Catherine Cookson had an interesting background in where she drew upon these experiences to write such popular stories. She was born in Tyne Dock, South Shields -- an industrial region in the northeast of England. Cookson wasn't born into a life of privilege, but in fact just the opposite. She was born illegitimate into an impoverished environment with a mother who, at times, was both violent and an alcoholic. Even at a very young age, Cookson had the desire to become a writer. Always an avid reader, she wrote and completed her first short story when she was eleven years old. But at thirteen, with only a handful of years of education, she left school where she became a maid for the wealthy. This is where she witnessed first-hand the extreme class distinction between the poor and the rich.
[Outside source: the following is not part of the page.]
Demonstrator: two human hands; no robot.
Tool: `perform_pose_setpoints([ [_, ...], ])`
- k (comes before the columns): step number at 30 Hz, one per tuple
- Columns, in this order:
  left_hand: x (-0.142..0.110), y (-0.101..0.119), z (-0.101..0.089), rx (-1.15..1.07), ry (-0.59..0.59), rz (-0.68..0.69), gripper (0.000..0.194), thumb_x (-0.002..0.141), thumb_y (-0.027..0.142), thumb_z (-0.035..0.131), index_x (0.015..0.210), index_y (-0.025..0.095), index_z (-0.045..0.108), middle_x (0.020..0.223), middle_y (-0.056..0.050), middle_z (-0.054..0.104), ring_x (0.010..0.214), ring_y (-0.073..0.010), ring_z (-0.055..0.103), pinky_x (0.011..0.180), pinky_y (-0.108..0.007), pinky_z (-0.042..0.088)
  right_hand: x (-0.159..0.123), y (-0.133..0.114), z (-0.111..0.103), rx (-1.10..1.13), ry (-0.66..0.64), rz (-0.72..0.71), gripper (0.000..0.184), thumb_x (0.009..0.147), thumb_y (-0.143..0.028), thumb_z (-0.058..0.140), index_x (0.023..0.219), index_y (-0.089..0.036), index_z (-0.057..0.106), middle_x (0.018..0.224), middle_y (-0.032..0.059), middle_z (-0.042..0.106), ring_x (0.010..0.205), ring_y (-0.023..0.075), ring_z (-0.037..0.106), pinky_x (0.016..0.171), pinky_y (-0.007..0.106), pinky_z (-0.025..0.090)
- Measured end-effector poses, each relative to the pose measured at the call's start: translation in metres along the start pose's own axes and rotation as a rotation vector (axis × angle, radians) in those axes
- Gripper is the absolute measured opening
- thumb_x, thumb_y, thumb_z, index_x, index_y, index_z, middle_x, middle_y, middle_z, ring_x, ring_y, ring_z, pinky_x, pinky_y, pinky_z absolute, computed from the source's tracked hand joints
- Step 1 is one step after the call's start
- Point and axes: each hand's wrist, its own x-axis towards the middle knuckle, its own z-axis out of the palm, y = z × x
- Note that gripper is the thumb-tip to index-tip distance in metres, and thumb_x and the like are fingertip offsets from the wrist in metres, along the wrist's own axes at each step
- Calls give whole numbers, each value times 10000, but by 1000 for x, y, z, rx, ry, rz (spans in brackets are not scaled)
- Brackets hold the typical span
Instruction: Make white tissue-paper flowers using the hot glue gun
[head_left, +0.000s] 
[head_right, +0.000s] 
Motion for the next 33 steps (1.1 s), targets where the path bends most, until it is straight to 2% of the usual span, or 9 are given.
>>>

Cookson eventually married at the age of 34 to a school master, Tom Cookson. She had several miscarriages which pushed her into a deep depression. Her writing was her healing and during this time she wrote her first book, Kate Hannigan. Cookson's first sixteen books were written longhand until she started to use a tape recorder. Her husband helped with grammar and spelling. In many of Cookson's novels, a common theme was portrayed -- the theme of poverty where the setting was mines, shipyards or farms. But through education, many of the crises within the stories were improved.
In 1933, Cookson was made Dame. She also received an honorary degree from the University of Newcastle, and the Royal Society of Literature's award for the Best Regional Novel of the Year. She was voted personality of the Northeast and she was voted Writer of the year by The Variety Club of Great Britain. She died on June 11, 1998 in her home near Newcastle-upon-Tyne at the age of ninety-one.
Sometimes to this day I think of my grandmother reading her newest Catherine Cookson novel from the library, and sometimes I go to my library, get a Catherine Cookson novel and hunker down and lose myself in 19th century England. An avid writer myself and with my first novel being set in Northumberland -- I wonder just how much influence both my grandmother and Catherine Cookson had on my life.